=== Begin Enclosure ===
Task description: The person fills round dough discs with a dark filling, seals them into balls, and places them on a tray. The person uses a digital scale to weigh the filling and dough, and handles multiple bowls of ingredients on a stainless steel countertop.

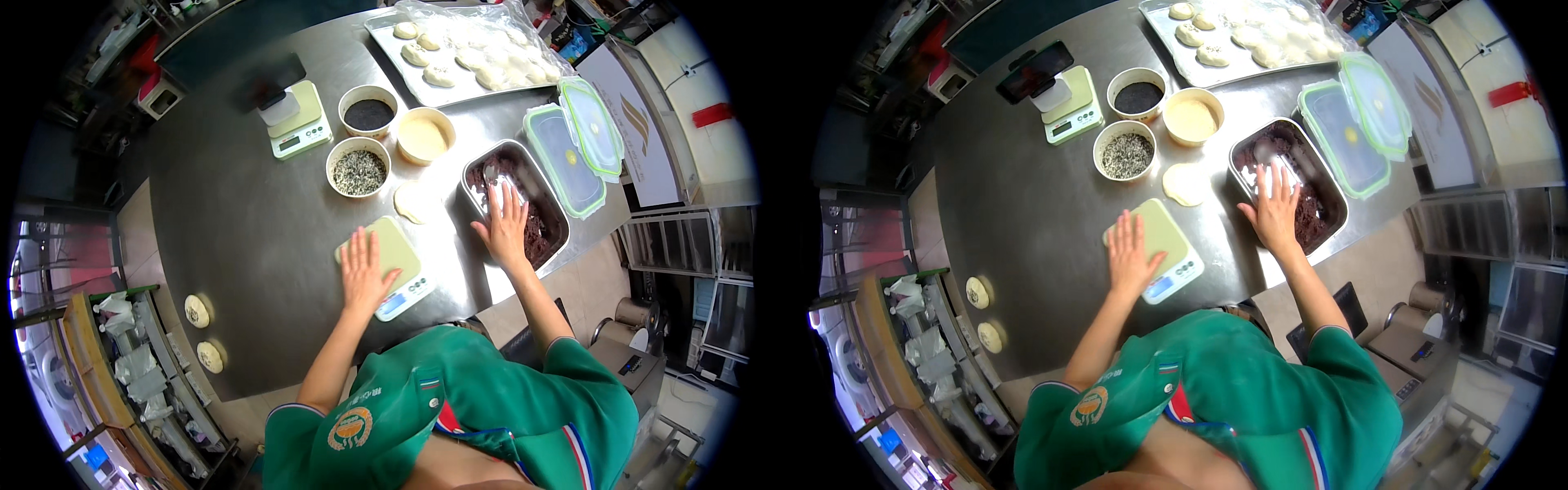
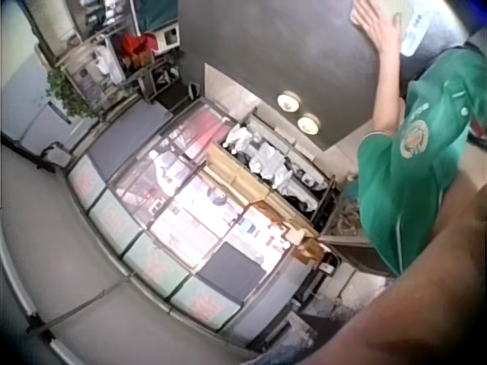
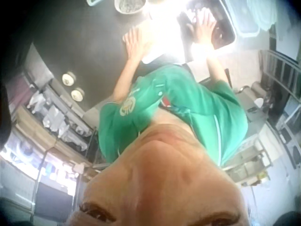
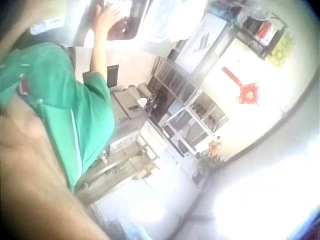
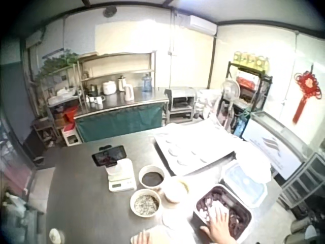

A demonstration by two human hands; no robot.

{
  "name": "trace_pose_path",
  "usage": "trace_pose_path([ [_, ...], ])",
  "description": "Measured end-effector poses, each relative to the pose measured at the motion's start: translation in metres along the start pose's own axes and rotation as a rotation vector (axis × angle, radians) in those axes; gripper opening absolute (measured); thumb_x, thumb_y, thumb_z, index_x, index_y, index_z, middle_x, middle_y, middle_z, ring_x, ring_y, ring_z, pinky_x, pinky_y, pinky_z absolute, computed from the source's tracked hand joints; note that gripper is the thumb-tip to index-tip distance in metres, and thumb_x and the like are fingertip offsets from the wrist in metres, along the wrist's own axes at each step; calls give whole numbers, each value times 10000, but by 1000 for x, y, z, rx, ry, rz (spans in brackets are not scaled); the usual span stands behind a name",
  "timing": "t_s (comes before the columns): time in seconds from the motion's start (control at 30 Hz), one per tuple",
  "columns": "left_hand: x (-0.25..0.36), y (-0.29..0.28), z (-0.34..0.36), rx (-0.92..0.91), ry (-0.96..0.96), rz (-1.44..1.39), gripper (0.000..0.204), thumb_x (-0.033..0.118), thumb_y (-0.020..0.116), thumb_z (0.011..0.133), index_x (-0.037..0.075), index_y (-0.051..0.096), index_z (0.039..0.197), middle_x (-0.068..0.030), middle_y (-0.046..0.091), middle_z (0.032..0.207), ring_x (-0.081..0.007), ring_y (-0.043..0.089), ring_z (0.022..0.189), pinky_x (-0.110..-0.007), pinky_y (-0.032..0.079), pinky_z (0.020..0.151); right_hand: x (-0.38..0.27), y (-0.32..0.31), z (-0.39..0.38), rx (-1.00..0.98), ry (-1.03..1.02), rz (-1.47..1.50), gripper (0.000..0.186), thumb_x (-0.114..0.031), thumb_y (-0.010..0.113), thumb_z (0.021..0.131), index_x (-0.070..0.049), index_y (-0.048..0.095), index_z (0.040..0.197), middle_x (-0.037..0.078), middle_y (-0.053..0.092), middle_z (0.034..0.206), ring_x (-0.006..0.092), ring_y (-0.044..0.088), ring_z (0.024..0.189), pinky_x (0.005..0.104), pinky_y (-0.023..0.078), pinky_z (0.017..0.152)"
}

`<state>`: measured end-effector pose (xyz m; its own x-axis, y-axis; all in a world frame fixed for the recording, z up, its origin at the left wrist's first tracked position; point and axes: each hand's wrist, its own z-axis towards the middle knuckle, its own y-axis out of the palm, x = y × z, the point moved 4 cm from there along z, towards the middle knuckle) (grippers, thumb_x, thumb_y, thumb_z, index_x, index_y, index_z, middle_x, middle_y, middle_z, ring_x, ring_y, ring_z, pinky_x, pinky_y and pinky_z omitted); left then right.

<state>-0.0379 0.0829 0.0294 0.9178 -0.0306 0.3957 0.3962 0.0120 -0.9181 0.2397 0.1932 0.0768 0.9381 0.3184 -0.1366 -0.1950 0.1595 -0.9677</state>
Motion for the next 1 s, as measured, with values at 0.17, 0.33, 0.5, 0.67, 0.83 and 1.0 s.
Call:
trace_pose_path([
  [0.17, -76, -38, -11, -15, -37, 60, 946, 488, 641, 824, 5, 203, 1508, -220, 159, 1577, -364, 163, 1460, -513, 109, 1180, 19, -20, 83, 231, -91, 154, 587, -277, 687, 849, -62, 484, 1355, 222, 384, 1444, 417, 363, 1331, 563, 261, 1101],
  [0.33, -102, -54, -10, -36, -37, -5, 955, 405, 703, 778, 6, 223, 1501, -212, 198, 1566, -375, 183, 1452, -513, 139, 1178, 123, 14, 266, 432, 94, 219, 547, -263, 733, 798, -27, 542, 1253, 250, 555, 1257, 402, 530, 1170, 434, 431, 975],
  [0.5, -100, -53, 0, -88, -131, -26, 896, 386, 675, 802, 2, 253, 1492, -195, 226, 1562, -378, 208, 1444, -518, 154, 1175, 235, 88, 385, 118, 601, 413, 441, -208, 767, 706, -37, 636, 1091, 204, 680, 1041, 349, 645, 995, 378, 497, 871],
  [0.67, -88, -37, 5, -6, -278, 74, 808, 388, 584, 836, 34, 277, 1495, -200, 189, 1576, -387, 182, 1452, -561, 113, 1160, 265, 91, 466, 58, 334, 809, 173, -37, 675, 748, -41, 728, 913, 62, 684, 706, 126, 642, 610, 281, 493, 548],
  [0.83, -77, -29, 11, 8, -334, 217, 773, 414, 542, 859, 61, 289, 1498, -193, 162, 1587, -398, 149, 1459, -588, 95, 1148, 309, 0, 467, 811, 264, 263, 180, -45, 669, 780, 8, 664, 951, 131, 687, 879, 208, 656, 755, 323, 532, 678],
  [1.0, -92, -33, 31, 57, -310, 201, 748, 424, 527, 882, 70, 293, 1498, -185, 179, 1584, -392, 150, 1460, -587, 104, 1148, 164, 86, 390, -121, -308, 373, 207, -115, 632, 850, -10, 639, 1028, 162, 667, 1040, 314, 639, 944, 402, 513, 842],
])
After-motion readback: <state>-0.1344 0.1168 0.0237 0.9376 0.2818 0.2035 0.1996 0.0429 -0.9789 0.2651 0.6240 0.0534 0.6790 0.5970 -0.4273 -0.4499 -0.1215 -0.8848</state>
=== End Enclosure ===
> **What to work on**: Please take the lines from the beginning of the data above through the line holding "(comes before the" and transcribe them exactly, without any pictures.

> **Solution**:
Task description: The person fills round dough discs with a dark filling, seals them into balls, and places them on a tray. The person uses a digital scale to weigh the filling and dough, and handles multiple bowls of ingredients on a stainless steel countertop.


A demonstration by two human hands; no robot.

{
  "name": "trace_pose_path",
  "usage": "trace_pose_path([ [_, ...], ])",
  "description": "Measured end-effector poses, each relative to the pose measured at the motion's start: translation in metres along the start pose's own axes and rotation as a rotation vector (axis × angle, radians) in those axes; gripper opening absolute (measured); thumb_x, thumb_y, thumb_z, index_x, index_y, index_z, middle_x, middle_y, middle_z, ring_x, ring_y, ring_z, pinky_x, pinky_y, pinky_z absolute, computed from the source's tracked hand joints; note that gripper is the thumb-tip to index-tip distance in metres, and thumb_x and the like are fingertip offsets from the wrist in metres, along the wrist's own axes at each step; calls give whole numbers, each value times 10000, but by 1000 for x, y, z, rx, ry, rz (spans in brackets are not scaled); the usual span stands behind a name",
  "timing": "t_s (comes before the columns): time in seconds from the motion's start (control at 30 Hz), one per tuple",

No more output will be produced.